### Exercise goal
Transcribe, word for word and without additions, each line below from the one containing "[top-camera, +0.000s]" through the one containing "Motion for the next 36", both ends included.

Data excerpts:
——

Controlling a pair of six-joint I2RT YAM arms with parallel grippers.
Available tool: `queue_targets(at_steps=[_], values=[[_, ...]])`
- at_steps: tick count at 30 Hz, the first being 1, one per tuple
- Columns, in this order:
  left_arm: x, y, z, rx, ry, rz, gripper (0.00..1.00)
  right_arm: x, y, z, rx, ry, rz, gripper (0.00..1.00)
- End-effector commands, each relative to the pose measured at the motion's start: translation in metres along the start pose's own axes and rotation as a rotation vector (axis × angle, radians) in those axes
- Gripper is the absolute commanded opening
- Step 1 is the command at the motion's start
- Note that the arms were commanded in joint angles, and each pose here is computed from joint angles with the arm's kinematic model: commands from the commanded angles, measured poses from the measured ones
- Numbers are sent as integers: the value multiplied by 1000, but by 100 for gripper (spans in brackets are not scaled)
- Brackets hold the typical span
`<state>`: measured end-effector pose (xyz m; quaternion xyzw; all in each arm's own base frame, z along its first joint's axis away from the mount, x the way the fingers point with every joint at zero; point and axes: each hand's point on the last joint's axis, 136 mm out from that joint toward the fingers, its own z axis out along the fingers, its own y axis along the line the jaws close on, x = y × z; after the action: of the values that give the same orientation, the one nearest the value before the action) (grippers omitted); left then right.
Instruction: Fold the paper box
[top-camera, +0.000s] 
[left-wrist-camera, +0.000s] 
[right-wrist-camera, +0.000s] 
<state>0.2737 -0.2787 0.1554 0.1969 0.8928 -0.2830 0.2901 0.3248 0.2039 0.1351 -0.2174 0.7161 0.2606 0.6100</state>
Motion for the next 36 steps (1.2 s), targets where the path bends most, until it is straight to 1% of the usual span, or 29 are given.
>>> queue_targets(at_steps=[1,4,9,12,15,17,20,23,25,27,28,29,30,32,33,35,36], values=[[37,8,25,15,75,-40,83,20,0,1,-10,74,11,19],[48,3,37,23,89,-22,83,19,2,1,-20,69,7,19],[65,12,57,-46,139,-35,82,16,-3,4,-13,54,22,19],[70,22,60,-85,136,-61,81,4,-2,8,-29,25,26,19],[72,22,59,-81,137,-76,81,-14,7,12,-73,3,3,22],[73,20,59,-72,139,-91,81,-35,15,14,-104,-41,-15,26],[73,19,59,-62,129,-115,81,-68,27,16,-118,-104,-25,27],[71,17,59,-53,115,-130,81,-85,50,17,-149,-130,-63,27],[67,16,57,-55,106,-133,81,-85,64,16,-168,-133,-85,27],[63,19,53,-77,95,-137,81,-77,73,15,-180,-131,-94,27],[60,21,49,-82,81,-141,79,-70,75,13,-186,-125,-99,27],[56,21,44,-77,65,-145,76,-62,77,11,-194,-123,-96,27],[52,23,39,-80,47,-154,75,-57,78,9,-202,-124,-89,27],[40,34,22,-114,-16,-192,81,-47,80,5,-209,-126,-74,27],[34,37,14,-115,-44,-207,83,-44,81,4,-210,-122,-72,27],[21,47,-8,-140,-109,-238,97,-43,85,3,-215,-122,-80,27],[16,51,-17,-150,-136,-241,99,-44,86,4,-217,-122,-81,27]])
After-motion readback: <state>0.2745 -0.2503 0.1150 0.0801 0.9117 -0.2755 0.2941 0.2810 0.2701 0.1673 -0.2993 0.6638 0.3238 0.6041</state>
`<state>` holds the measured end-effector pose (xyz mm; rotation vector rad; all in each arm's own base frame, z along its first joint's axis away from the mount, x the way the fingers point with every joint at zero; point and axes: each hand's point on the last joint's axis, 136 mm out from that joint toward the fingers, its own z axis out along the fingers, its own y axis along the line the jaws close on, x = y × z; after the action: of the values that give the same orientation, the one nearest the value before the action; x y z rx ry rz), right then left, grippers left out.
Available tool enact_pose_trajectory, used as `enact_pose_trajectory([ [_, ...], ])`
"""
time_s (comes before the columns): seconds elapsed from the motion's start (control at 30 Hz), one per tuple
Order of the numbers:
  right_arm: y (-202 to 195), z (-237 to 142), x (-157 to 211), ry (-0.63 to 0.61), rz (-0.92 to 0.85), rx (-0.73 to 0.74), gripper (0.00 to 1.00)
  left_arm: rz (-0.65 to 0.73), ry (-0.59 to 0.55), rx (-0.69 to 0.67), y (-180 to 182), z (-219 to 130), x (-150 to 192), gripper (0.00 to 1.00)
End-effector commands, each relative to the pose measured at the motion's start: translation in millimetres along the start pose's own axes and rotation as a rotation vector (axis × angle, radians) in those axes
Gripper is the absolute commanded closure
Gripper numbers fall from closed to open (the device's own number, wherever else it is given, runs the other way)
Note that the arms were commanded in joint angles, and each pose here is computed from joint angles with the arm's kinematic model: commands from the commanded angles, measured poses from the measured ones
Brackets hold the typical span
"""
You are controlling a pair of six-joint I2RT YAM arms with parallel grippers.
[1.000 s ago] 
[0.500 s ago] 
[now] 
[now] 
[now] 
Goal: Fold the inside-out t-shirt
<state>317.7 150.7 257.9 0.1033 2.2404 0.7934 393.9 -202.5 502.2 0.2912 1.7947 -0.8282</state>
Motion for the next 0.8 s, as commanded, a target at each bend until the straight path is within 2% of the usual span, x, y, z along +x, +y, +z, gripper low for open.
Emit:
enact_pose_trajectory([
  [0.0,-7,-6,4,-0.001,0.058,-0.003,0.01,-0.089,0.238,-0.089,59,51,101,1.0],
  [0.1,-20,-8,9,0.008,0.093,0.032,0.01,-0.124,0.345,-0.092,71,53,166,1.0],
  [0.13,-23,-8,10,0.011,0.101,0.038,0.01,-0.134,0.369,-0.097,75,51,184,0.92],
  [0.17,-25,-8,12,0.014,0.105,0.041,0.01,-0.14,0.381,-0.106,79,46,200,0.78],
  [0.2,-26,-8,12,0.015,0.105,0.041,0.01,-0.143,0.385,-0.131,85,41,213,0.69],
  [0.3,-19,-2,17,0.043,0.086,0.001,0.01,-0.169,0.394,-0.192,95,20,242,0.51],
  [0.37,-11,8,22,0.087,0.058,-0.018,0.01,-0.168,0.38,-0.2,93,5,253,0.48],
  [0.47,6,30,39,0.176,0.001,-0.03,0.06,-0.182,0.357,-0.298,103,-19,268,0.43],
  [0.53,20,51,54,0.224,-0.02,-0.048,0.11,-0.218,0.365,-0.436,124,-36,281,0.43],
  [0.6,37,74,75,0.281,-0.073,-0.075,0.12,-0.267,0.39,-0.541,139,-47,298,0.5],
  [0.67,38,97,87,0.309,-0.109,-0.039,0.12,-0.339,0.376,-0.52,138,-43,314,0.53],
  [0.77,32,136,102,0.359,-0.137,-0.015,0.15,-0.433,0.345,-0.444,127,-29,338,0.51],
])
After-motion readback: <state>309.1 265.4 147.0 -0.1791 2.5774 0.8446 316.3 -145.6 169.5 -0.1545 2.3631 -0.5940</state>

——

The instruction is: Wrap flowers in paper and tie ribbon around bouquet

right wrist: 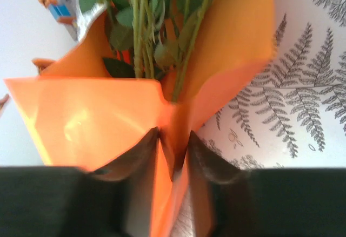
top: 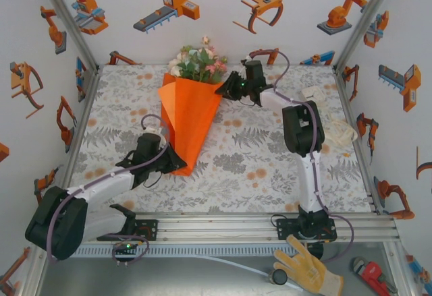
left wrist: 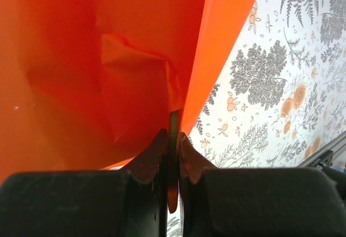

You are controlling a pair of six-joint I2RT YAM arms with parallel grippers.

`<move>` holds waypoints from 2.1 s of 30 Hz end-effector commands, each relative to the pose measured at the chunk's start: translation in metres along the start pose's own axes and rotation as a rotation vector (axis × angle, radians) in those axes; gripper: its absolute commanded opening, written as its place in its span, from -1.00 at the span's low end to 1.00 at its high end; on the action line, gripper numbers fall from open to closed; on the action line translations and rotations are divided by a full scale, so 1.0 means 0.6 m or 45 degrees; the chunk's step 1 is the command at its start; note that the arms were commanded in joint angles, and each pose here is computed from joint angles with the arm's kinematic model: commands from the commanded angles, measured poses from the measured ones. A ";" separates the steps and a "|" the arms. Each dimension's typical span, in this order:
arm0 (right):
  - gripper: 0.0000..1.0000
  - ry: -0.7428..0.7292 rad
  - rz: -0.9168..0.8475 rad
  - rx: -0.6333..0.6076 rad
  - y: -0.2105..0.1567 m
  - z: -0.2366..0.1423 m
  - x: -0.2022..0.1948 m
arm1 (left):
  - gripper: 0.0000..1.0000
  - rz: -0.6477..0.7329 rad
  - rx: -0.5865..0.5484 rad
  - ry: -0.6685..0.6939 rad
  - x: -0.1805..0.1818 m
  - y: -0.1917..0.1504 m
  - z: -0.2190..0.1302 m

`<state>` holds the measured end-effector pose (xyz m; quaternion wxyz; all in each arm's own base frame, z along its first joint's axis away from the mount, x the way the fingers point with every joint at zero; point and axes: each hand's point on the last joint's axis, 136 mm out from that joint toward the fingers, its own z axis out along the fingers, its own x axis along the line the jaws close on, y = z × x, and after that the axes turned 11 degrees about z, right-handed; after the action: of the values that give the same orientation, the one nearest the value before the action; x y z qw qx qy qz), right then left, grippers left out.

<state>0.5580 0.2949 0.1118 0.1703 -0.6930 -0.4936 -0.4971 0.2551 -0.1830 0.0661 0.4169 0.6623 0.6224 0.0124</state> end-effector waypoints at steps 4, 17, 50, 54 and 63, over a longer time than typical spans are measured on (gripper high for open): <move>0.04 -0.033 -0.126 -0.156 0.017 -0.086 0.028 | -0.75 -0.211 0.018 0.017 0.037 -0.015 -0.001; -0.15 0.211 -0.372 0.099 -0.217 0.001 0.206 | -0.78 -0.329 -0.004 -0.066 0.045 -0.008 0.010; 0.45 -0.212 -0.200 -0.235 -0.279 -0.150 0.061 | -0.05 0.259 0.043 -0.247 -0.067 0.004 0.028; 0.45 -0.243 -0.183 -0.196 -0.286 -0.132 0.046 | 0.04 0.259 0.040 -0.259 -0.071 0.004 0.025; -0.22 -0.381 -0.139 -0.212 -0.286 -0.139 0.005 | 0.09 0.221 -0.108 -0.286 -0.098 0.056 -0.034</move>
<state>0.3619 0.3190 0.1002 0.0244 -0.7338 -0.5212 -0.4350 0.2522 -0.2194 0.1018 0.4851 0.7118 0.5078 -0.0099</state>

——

### The answer
[top-camera, +0.000s] 
[left-wrist-camera, +0.000s] 
[right-wrist-camera, +0.000s] 
<state>0.2737 -0.2787 0.1554 0.1969 0.8928 -0.2830 0.2901 0.3248 0.2039 0.1351 -0.2174 0.7161 0.2606 0.6100</state>
Motion for the next 36 steps (1.2 s), targets where the path bends most, until it is straight to 1% of the usual span, or 29 are given.

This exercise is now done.